TKMS is currently competing with South Korea’s Hanwha Ocean, the only other company shortlisted for the tender. A final decision is expected in 2026, making the next year crucial for both bidders. To strengthen its position, TKMS is preparing a large investment package that goes well beyond defence manufacturing. The company is in talks with German and Norwegian firms to include possible investments in rare earth minerals, mining projects, artificial intelligence, space technology, and battery production for the automotive sector.
According to TKMS CEO Oliver Burkhard, the competition has moved past technical discussions about submarines. He explained that the real focus is now on what extra value a company can bring to Canada over the next several decades. This includes so-called offset obligations, which are long-term financial commitments that defence suppliers must make to the buying country. In Canada’s case, these commitments can last up to 30 years and are meant to ensure lasting economic gains.
TKMS has confirmed that it is already speaking with companies about future investment plans in Canada and whether those plans can be formally included in the submarine deal. One of the known partners is German space startup Isar Aerospace, while discussions with other firms remain confidential. Around 30 to 40 TKMS staff are reportedly working full-time on building this offset package, showing how serious the company is about winning the contract.

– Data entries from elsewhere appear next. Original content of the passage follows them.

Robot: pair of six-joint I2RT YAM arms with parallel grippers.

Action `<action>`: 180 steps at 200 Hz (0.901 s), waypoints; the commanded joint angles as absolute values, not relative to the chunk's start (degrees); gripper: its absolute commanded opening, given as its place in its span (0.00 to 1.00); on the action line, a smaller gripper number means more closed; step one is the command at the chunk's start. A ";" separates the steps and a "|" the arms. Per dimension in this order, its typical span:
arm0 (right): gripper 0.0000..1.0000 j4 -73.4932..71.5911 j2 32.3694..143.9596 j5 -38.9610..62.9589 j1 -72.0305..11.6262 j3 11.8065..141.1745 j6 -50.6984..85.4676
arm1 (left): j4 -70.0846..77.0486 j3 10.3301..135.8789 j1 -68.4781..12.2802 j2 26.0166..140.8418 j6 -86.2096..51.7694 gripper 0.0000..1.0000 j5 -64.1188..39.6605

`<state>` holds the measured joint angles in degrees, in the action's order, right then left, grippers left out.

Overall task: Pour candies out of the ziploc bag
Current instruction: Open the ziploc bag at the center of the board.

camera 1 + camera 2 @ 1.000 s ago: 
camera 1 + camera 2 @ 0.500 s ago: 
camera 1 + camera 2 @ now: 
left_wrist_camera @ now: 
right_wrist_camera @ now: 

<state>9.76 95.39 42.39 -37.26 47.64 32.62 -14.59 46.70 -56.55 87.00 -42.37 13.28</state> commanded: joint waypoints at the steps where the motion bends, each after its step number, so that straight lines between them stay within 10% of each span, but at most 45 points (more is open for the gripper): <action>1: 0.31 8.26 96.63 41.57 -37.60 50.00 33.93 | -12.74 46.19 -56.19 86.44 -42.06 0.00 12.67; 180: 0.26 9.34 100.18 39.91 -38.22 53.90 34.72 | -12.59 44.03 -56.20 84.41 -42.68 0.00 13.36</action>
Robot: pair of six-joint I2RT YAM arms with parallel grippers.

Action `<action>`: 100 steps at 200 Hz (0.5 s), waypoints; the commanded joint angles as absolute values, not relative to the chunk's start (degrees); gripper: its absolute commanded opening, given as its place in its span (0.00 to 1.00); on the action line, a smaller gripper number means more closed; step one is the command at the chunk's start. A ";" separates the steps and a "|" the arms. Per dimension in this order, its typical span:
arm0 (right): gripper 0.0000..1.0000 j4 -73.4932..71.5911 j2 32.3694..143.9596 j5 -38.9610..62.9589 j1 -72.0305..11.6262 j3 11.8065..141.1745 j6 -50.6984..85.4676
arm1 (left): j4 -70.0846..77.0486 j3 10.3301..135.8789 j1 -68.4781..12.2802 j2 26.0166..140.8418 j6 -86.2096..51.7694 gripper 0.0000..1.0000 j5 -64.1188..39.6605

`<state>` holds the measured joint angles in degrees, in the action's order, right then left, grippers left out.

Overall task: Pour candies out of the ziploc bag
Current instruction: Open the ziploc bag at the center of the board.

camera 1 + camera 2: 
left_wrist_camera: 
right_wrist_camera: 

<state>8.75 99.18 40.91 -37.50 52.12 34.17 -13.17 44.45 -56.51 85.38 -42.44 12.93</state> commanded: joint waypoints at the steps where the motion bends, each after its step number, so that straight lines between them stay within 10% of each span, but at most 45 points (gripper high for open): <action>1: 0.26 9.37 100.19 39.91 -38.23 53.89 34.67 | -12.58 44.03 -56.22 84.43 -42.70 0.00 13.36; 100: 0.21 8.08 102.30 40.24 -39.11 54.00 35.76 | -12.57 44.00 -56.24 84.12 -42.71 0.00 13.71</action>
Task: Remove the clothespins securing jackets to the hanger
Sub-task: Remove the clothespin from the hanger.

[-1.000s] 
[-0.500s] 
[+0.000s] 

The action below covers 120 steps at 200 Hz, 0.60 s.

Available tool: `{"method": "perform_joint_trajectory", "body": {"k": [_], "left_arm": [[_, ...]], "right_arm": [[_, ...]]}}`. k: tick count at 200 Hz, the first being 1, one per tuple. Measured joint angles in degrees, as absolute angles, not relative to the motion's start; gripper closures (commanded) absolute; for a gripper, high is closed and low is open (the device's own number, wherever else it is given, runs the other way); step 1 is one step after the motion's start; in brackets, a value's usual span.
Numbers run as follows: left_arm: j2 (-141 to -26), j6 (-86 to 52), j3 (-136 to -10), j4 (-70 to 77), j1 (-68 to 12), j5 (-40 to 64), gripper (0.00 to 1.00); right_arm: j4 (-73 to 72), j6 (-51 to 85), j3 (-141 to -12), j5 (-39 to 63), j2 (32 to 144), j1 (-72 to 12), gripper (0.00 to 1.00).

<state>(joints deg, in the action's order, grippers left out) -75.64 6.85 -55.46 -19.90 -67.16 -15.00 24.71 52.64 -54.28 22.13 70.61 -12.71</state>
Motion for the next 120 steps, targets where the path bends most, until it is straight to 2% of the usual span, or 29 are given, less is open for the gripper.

The submarine order alone is estimated to be worth more than 10 billion euros, but the total value of the deal could grow much larger depending on the size of the investment commitments included. TKMS is offering its 212CD-class submarine, a modern non-nuclear model already being supplied to Norway under a joint program with Germany. The company is the world’s largest builder of non-nuclear submarines and produces about 70% of NATO’s conventional submarine fleet, giving it strong credibility and experience.
This tender comes at a time of rising global tensions. Russia’s ongoing war in Ukraine has pushed NATO countries to strengthen their defence systems and cooperation. At the same time, trade tensions between Europe and the United States and growing strategic interest in the Arctic region have added pressure on countries like Canada to modernize their naval capabilities. Submarines play a key role in monitoring and protecting Arctic waters, making this purchase especially important.
Germany’s involvement in the bid also reflects its broader goal of strengthening defence and economic ties with key allies. Burkhard confirmed that Germany’s economy ministry, defence ministry, and the Chancellery are part of discussions related to the Canadian tender, highlighting the deal’s national importance. Canada’s defence and economy ministries have not publicly commented, but the ongoing talks suggest careful evaluation on both sides.
From an editorial perspective, this deal shows how defence contracts have evolved into complex economic agreements. TKMS’s approach matches Canada’s demand for long-term value, not just military strength. However, Canada must remain cautious. Large investment promises must be backed by clear rules, strong oversight, and firm guarantees to ensure real benefits for Canadian industries and workers.
As the 2026 decision approaches, the submarine tender will remain under close watch. The outcome will not only decide who builds Canada’s next generation of submarines, but also shape the country’s defence readiness and economic partnerships for decades to come.